Re: problem in algebra
(a)
tkbits is right: (x^2 + y^2)^2 = x^4 + 2 x^2 y^2 + y^4, so adding -64 x^2 y^2 to both sides gives (x^2 + y^2)^2 - 64 x^2 y^2 = x^4 + y^4 - 62 x^2 y^2.
I don't really understand "Hence find the factors (x^4 + y^4) - 62x²y² = -2135
x²+8xy+y = 61 " but I assume those are given conditions and we are to find x and y.

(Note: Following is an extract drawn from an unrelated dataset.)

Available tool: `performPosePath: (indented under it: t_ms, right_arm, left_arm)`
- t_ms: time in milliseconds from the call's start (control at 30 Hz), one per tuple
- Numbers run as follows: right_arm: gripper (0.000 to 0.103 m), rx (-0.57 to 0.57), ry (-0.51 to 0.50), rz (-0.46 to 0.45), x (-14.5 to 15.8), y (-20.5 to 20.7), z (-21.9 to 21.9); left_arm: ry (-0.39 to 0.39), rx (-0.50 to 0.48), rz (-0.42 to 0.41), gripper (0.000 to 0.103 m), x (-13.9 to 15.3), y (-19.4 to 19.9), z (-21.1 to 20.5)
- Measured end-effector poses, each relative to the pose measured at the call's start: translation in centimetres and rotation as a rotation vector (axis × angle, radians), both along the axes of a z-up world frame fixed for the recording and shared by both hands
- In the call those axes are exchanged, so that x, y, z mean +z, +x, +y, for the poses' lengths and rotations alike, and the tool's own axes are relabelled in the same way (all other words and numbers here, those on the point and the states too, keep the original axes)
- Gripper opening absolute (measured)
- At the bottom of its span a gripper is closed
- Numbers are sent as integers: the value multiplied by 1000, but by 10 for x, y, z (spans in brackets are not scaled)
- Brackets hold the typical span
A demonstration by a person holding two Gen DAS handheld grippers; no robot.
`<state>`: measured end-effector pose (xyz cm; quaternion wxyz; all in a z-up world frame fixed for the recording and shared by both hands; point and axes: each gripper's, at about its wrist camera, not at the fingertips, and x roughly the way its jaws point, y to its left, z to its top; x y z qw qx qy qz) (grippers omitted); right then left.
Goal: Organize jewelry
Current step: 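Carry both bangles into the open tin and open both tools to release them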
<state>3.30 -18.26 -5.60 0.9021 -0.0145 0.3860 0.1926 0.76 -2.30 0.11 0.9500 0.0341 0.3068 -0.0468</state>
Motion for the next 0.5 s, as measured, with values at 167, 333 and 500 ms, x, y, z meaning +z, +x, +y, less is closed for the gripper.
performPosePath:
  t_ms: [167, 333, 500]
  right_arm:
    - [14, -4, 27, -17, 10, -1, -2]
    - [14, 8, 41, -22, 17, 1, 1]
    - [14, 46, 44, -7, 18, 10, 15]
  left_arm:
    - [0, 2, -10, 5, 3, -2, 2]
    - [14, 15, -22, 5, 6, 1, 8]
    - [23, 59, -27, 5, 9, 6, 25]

From above, (x^4 + y^4) - 62x²y² = -2135 means (x^2 + y^2)^2 - 64 x^2 y^2 = (x^2 + y^2)^2 - (8 x y)^2 = (x^2 + y^2 - 8xy)(x^2 + y^2 + 8xy) = -2135. But x^2 + 8xy + y^2 = 61 so we have (x^2 + y^2 - 8xy) * 61 = -2135 or x^2 + y^2 - 8xy = -2135/61 = -35. So far we have
x^2 + 8xy + y^2 = 61
x^2 - 8xy + y^2 = -35.
This is 2 equations in 2 unknowns: it is solvable. Add the first to the second to get 2*(x^2 + y^2) = 61 - 35 = 26 or x^2 + y^2 = 13. Subtract the second from the first to get 8xy - (-8xy) = 61 - (-35) or 16xy = 96 or finally xy = 6. Now we have
x^2 + y^2 = 13
xy = 6
It is easy to guess from the first equation that x=2, y=3 and x=-2, y=-3 are solutions (as are x=3,y=2 and x=-3,y=-2). The second equation verifies this. If you want to be more rigorous about it, use the fact that y = 6/x to rewrite the first equation:
x^2 + 36/x^2 = 13
so x^4 - 13x^2 + 36 = 0
or (x^2 - 9)(x^2 - 4) = 0
Thus either x^2 - 9 = 0, giving x = +/- 3, or x^2 - 4 = 0, giving x = +/- 2. After solving the corresponding y (namely, y = 6/x) these are (of course) similar to our guesses above.
(b)
mayyans solution is correct up to this part: 2√(x-3)√(2x+1) = x+2. Square both sides to get 4(x-3)(2x+1) = (x+2)^2, so 8x^2 - 20x - 12 = x^2 + 4x + 4. After transposing we have the quadratic eqn:
7x² - 24x - 16 = 0
We can factor the left to get
(7x + 4)(x - 4) = 0.
Here, as mayyan pointed out, we have a constraint for x: x≥3. This is in order for our original equation to make sense in the REAL numbers. We impose this on the roots x = -4/7 and x = 4 of the preceeding quadratic equation. It turns out that only x = 4 (which is >= 3) IS acceptable.